As has been said, #10 will vote against everything, because he might be the last alive and get everything.

#9 knows he'll lose if he and #10 are the last, unless he gives #10 everything and #10 has mercy. So he'd accept any offer from #8, even if it gives him nothing, because it gives him certainty of his life and leaves him free from the whims of #10. He'd also accept an earlier offer, but only if it gives him something, since he knows he can always wait for #8, accept his offer, and take nothing but his life. In fact, since #9 has effective swing-vote power, he might take a chance and try to extract a lot in offers from 1-7.

#8 knows he's in control if it's 8-10 left, so he'll vote against everything.

#7 knows he's doomed if 7-10 are left. So he'll accept any offer from #6, and any earlier offer that gives him something, with the same swing-vote extraction possibilities as mentioned for #9.

Similarly, #6, #4, and #2 are in control and vote against everything, while #5 and #3 try to use their swing-vote power to extract things from earlier bidders, or suck it up and vote for a plan that gives them nothing if they'd be up next).

So #1 looks doomed. The only chance is to figure out the deal that #2 would give, and give it himself. That means give #2 most of it, give tokens to the odd numbers, and keep nothing for himself.

Why does #2 vote for this instead of killing off #1 and proposing it himself? No economic reason.

This next part assumes that the proposing pirate does not get a vote.

#10 votes against everything, since he gets it all if he's left last.

#9 knows he'll lose, so he votes for anything 7 proposes. But for people before 7, he'll want something in return for his support (swing-vote deal).

#8 knows he'll lose (1-1 tie will be bad), so he votes for anything, with the same swing-vote deal before 7.

#7 knows he's got it locked up, so he gives everything to himself and wins 2-1. He thus votes against anything before him.

#6 knows he's doomed on a 2-2 tie, so he votes for anything 5 says, and uses swing-vote power before 5.

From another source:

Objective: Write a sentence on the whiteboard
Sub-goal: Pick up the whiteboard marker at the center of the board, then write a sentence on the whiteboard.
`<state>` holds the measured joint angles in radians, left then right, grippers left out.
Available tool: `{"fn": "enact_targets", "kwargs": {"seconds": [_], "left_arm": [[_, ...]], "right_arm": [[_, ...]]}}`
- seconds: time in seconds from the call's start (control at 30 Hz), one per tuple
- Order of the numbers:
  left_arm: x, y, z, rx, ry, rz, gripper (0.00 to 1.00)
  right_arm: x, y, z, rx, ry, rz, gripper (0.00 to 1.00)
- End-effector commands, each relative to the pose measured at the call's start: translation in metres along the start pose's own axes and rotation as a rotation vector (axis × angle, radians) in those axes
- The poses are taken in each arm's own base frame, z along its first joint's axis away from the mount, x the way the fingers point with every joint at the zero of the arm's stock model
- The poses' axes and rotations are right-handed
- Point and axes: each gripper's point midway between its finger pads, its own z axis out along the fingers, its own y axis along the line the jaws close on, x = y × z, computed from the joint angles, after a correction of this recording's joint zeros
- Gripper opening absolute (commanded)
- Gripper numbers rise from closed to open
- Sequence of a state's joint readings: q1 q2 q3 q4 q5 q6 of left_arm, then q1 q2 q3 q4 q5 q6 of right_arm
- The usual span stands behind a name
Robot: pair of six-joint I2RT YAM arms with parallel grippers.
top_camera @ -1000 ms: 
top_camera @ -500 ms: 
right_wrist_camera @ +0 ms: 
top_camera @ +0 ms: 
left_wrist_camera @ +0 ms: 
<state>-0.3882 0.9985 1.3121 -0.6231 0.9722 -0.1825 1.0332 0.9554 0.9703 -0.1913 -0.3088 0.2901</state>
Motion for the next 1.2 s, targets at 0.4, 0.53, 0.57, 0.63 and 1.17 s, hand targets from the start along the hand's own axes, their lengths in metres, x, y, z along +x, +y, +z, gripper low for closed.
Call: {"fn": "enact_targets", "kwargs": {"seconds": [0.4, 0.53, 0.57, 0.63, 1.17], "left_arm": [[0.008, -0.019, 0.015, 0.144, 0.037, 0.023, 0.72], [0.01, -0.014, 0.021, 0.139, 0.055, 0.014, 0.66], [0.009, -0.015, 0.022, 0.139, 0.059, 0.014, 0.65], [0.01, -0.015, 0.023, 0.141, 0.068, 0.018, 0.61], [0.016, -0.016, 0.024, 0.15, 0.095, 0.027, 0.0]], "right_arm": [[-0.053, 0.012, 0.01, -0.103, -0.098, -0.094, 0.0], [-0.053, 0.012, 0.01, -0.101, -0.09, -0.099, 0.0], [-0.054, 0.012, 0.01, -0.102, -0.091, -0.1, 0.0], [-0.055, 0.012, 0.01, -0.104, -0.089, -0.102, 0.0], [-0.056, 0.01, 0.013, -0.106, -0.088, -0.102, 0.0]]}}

#5 knows he needs 6, 8, and 9. So he needs to give 8 and 9 something. If he thinks he'll succeed, he'll vote against everyone before him to get to that point.

#4 knows he's doomed, so he votes for anything 3 says, and tries to use swing-vote power before that.

#3 needs 4, 6, 8, and 9, so he'll give 6, 8, and 9 something, and vote against 1 and 2 if he thinks he'll get away with it.

#2 knows he's doomed, so he votes for anything 1 says. Except that if #2 comes up, he can try to offer the same deal that #3 would propose, and hope that #3 will have mercy on him and accept it rather than killing #2 off and proposing the same deal himself. Still, #2 would accept a #1 offer since it guarantees his life rather than leaving it to the whim of #3.

#1 needs 2, 4, 6, 8, and 9, so he'll give 4, 6, 8, and 9 something. He doesn't need to give 2 anything. How 1, 4, 6, 8, and 9 split the money depends on how effective each is in using their swing-vote power. Since 9 has the most chances to escape eventual death, a deal would probably give 9 the most, 8 the next most, 6 the next most, 4 the next most, and 1 the least.